Israeli Salad with a JZ FITNESS Twist
Living in Los Angeles blesses us with farmer’s markets and lots of fresh produce. So many other ingredients are produced in what my former boss called the land of salads. Yes, California is known for its produce and I am perplexed as to why more locals aren’t getting enough veggies. When I ask people, they simply request easy ways to get them in so that there is taste and more excitement behind eating them. So I am on a mission. This mission shall only lend to very big things. Stay tuned…

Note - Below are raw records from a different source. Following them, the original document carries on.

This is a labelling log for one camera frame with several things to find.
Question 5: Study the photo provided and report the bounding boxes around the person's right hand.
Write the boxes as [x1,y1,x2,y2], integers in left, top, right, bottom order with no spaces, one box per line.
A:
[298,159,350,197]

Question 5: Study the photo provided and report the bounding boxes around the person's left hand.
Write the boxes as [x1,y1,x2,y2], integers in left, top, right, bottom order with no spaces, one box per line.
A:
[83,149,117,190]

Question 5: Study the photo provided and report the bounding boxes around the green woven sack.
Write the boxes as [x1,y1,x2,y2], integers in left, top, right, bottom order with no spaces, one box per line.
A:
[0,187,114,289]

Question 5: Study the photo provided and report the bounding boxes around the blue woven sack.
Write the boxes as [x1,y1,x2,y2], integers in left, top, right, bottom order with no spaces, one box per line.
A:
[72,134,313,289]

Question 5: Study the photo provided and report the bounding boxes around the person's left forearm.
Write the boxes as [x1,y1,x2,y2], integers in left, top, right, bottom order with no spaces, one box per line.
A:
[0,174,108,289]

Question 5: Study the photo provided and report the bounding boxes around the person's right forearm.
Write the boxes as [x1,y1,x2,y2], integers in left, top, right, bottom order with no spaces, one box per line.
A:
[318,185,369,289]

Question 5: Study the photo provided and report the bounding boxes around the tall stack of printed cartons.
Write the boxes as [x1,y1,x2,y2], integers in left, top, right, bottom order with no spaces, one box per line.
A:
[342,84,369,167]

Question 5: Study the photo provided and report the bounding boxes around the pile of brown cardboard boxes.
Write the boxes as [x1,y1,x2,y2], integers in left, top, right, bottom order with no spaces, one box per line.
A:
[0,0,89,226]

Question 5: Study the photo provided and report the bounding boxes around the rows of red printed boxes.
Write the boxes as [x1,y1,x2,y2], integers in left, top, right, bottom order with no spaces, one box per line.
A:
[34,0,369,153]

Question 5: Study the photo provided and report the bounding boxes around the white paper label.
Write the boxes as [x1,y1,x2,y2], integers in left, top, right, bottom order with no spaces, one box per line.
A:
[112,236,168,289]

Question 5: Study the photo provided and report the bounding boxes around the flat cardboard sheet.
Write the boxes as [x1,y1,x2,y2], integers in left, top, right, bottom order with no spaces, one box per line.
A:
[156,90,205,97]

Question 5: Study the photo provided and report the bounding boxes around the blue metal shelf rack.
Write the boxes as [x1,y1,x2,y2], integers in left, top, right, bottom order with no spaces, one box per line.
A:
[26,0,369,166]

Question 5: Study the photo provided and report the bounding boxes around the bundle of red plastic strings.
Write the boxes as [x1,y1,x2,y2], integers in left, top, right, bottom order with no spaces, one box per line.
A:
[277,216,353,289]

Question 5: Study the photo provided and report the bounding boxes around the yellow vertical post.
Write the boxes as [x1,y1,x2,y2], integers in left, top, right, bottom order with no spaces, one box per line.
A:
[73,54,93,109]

This is an Israeli Salad, but with a JZ FITNESS twist. Israeli salads don’t always taste fresh to me, but this salad rocked my taste buds. I put so much “stuff” into it, and the flavor is to try for. This dish contains all macronutrients including carbohydrates, protein and fat. So make one big casserole dish and allow your family to dig in.
What to get:
- Cherry tomatoes (red and yellow)
- Cucumbers (Persian cucumbers are ok)
- Organic basil
- Mini bell peppers (tri-color)
- Red onion
- Ripe sliced olives
- Albacore tuna in water
- Apple cider vinegar
- Granulated garlic powder
- Himalayan sea salt
What to do:
I know there is a lot of chopping, but what can I say? Get over it?! LOL! The flavor is so magnificent it is worth the energy. It really doesn’t take a lot of time. Get your kids involved and make it a family event. Even better!
I prepped for 4 people. I started dicing the basil (about 10 leaves). Then I peeled and chopped the cucumbers. I cut the cucumbers into halves once I sliced them. This was tedious; cherry tomatoes (2 cups) were each cut in half (watch your fingers-you’ve been warned!) Mini bell peppers were cut and diced. I used 10. The red onion was cut into 1/4 and used. I diced the onion. Then I opened up the small little jar of cut olives and tossed the whole dang thing in. I cut a lemon in half and I used my little net guard to protect my dish from catching lemon seeds. (Love this thing. You can get it at the dollar store.)Next, I added some apple cider vinegar to the whole dish. Don’t just dump it on. Drizzle it on because it will fall to the bottom anyway and if you drown your veggies in it, it will be soggy and gross. Add a dash of the himalayan salt.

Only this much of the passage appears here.